EXERCISE REQUIREMENTS: Among the records below, find the line that has "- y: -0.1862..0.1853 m"; from there, give the lines again exactly, and stop after the line that has "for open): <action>".

(Entries taken from a collection)

----

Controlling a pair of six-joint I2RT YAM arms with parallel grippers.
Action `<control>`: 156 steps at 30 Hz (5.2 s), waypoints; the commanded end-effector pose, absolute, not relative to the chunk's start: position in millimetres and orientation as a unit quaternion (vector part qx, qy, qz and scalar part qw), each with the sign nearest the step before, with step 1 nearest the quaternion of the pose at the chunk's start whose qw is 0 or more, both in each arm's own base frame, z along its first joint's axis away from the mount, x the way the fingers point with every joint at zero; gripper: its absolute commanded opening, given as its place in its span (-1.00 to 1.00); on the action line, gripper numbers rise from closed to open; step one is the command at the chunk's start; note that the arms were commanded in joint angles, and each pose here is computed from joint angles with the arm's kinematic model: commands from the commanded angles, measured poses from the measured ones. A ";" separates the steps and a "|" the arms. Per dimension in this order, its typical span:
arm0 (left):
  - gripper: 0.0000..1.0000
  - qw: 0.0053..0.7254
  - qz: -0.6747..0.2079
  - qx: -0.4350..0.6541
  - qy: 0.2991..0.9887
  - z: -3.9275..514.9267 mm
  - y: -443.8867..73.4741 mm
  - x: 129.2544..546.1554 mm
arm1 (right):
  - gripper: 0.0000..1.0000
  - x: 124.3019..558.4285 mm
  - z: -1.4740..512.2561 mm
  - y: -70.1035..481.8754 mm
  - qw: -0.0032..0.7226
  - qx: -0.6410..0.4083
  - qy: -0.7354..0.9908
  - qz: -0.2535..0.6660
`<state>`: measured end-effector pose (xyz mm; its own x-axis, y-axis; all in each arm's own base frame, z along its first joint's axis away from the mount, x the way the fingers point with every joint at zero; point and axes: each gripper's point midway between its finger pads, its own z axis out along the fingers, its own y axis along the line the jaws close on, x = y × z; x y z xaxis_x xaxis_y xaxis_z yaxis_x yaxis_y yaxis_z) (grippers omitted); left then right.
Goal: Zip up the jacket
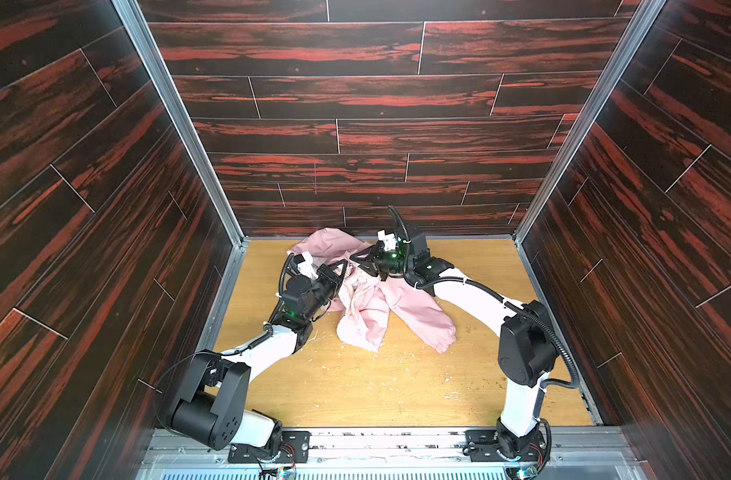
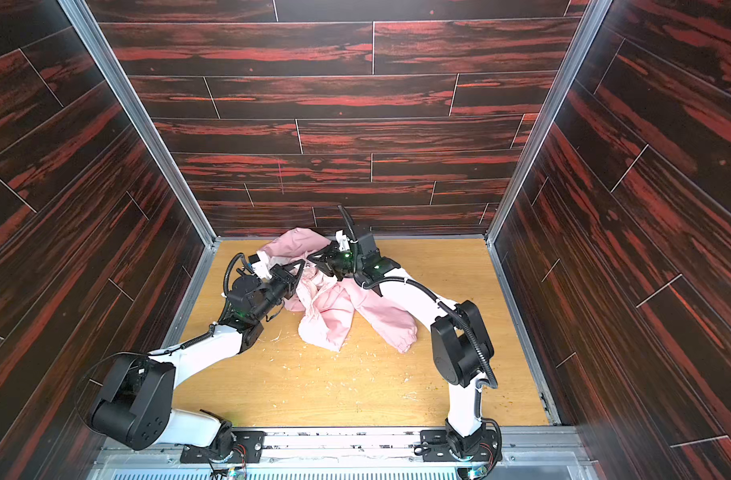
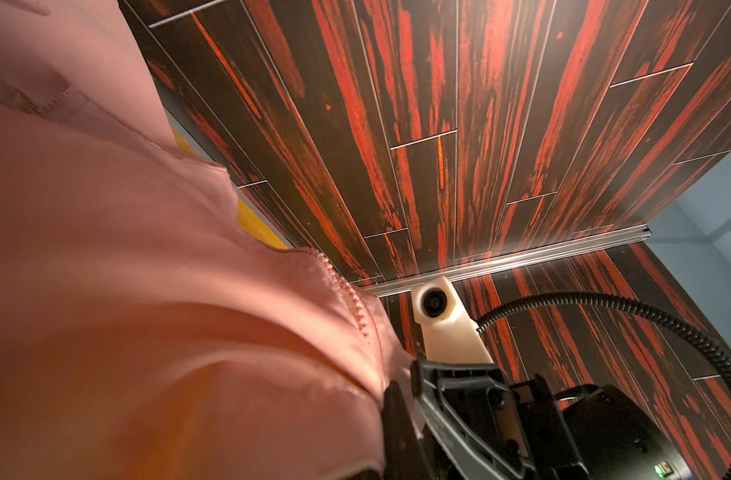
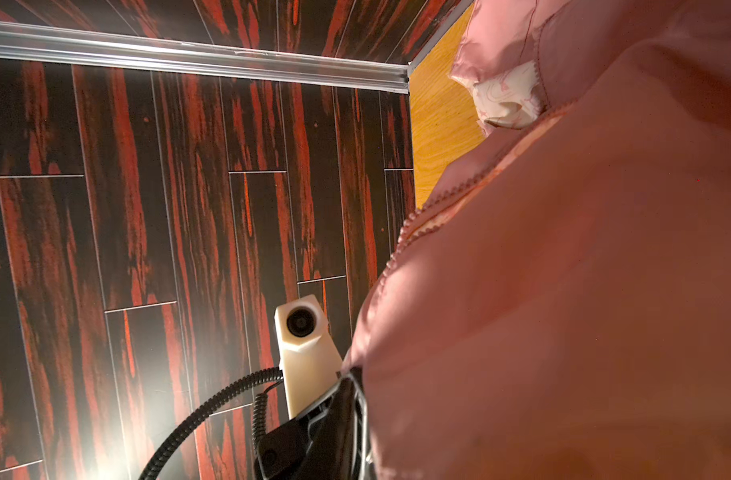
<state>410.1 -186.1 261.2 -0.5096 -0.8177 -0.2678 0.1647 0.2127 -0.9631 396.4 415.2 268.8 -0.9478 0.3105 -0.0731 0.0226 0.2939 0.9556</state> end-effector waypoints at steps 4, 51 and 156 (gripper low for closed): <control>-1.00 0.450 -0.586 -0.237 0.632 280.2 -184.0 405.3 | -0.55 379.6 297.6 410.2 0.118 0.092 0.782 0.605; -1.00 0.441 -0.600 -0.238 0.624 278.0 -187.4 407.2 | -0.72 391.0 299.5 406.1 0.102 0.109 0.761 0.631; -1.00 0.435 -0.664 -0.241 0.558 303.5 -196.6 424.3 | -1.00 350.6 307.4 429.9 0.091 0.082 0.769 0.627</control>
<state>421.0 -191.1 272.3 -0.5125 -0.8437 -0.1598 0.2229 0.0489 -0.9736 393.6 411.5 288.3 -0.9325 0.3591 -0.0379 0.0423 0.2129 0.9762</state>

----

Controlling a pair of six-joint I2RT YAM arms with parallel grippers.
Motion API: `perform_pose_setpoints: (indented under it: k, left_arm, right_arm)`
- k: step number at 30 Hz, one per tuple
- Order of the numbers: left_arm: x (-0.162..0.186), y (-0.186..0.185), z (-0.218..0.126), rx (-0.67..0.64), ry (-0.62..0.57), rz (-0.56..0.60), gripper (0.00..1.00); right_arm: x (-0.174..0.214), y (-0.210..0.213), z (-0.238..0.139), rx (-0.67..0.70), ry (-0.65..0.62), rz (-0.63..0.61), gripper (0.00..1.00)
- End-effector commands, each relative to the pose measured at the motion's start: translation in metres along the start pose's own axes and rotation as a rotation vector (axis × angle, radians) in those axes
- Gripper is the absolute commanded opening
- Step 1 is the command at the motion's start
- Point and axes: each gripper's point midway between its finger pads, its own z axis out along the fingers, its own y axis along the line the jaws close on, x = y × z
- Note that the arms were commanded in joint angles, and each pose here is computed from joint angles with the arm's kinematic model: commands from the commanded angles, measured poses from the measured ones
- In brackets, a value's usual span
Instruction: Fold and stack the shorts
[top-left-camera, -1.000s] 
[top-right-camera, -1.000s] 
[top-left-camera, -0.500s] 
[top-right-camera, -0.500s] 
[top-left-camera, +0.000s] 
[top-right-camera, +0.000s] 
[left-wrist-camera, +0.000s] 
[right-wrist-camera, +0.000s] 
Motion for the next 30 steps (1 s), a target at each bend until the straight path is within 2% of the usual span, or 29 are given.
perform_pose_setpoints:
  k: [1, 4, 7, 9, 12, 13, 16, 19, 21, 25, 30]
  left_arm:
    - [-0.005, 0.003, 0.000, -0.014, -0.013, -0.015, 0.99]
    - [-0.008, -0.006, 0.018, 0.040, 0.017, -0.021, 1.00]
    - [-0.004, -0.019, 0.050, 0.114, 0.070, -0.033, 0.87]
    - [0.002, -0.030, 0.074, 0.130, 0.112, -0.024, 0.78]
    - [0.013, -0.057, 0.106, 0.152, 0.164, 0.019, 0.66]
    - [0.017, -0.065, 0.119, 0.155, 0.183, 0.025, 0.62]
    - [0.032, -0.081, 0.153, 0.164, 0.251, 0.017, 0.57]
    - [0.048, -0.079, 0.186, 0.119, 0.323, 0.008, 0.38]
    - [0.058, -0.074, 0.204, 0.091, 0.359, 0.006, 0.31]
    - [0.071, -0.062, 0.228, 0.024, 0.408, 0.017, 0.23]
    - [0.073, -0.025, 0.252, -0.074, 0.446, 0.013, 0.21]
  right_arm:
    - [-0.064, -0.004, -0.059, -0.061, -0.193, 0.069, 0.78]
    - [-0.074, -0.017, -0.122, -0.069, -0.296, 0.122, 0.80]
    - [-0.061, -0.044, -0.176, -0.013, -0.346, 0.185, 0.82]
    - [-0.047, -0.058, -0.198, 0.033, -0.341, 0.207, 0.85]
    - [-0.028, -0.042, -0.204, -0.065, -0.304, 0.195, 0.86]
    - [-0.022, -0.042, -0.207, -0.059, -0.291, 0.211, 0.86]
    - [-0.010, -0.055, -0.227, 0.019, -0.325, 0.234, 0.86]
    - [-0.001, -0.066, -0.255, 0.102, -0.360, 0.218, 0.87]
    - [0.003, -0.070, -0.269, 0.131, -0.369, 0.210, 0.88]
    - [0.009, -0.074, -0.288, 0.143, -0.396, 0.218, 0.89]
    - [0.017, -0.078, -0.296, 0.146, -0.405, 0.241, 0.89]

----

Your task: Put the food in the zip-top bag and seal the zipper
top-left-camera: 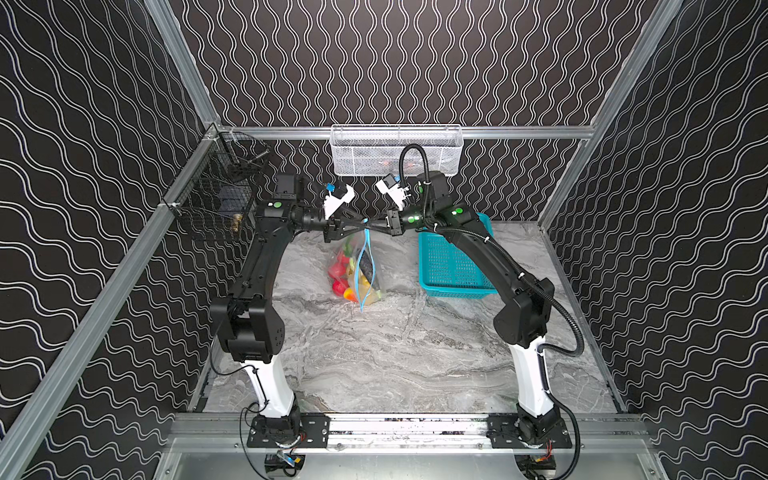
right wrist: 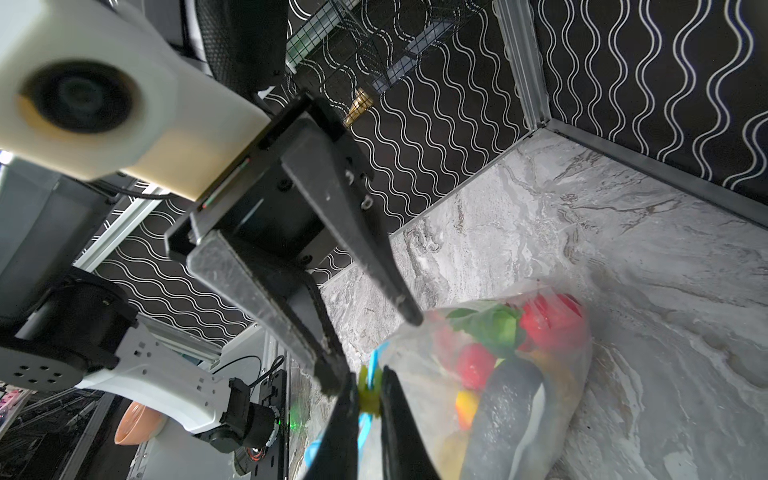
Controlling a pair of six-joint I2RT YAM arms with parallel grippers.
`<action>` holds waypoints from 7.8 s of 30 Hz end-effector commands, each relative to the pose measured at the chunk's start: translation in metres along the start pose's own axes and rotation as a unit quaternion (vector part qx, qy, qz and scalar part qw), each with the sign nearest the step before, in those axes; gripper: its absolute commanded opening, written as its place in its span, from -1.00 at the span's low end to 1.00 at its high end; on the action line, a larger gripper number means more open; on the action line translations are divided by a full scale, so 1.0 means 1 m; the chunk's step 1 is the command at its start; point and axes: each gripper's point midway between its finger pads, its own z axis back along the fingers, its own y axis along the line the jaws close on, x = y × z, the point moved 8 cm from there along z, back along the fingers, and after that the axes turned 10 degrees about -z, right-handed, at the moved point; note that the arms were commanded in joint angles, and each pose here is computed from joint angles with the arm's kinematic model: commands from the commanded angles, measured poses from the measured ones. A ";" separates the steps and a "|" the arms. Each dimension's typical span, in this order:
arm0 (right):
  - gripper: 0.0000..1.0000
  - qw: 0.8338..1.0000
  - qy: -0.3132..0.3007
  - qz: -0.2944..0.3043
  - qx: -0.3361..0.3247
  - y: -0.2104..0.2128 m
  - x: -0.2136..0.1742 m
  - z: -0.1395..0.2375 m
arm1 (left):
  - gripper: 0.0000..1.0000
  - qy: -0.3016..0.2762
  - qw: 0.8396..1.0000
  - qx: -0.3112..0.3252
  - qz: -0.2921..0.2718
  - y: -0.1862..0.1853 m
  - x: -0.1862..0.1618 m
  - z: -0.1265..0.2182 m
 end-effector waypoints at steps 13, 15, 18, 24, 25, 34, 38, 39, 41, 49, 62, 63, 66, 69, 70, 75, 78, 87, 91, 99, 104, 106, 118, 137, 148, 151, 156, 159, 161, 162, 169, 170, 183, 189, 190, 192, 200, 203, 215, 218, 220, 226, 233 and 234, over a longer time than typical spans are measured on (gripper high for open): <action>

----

TASK RESPONSE:
  - y: -0.1862..0.1853 m
  - x: -0.1862..0.1618 m
  - z: -0.1265..0.2182 m
 end-effector waypoints at steps 13, 15, 18, 24, 25, 34, 38, 39, 41, 49, 62, 63, 66, 69, 70, 75, 78, 87, 91, 99, 104, 106, 118, 137, 148, 151, 156, 159, 161, 162, 169, 170, 183, 189, 190, 192, 200, 203, 215, 218, 220, 226, 233 and 234, over a longer time than typical spans are measured on (gripper high for open): <action>

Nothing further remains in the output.